EXERCISE :: In the listing below, every line with the word "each" needs to be copied.

DATA SHOWN ::
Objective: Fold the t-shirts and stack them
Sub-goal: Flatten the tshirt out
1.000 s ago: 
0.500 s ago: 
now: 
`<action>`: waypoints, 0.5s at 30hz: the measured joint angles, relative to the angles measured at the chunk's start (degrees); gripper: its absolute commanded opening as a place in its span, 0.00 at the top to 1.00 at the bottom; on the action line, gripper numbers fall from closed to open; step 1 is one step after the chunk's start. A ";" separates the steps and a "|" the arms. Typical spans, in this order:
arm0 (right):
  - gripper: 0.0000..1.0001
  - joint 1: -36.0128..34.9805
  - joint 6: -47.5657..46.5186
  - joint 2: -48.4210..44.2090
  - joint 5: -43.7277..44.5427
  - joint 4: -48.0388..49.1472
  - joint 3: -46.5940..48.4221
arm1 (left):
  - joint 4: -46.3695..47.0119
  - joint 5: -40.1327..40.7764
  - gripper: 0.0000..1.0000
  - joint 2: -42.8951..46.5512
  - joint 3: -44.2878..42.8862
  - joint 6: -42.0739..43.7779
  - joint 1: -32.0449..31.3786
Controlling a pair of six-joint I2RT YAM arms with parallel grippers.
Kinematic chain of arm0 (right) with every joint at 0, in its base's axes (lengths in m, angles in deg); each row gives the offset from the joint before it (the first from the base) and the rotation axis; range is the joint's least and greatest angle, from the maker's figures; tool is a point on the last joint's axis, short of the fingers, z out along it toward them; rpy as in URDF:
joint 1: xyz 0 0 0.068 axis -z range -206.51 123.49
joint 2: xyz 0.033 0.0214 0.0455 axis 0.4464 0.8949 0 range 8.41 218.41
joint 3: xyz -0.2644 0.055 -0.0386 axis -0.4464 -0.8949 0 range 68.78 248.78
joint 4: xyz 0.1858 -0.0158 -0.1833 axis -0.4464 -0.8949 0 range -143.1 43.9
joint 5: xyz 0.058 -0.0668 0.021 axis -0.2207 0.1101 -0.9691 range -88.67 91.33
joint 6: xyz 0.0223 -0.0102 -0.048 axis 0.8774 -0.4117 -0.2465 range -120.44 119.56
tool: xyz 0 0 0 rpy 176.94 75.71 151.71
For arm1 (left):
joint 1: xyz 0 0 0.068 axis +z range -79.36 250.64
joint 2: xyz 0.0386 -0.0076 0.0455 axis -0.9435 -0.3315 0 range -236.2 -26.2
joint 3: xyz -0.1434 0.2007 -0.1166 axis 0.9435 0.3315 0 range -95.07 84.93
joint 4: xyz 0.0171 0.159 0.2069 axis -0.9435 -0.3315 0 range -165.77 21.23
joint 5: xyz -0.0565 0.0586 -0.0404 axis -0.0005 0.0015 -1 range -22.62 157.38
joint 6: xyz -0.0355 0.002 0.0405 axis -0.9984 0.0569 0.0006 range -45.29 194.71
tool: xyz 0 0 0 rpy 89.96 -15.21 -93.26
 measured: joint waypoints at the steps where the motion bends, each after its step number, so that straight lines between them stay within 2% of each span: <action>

ANSWER SPACE ::
Kinematic chain of arm0 (right) with every joint at 0, in its base's axes (lengths in m, angles in deg); each row gives the offset from the joint before it (the first from the base) and the rotation axis; range is the joint's least and greatest angle, from the maker's figures; tool is a point on the last joint's axis, short of the fingers, z out along it toward them; rpy as in URDF:
 measured: joint waypoints at the steps where the motion bends, each after its step number, so that straight lines between them stay within 2% of each span: <action>

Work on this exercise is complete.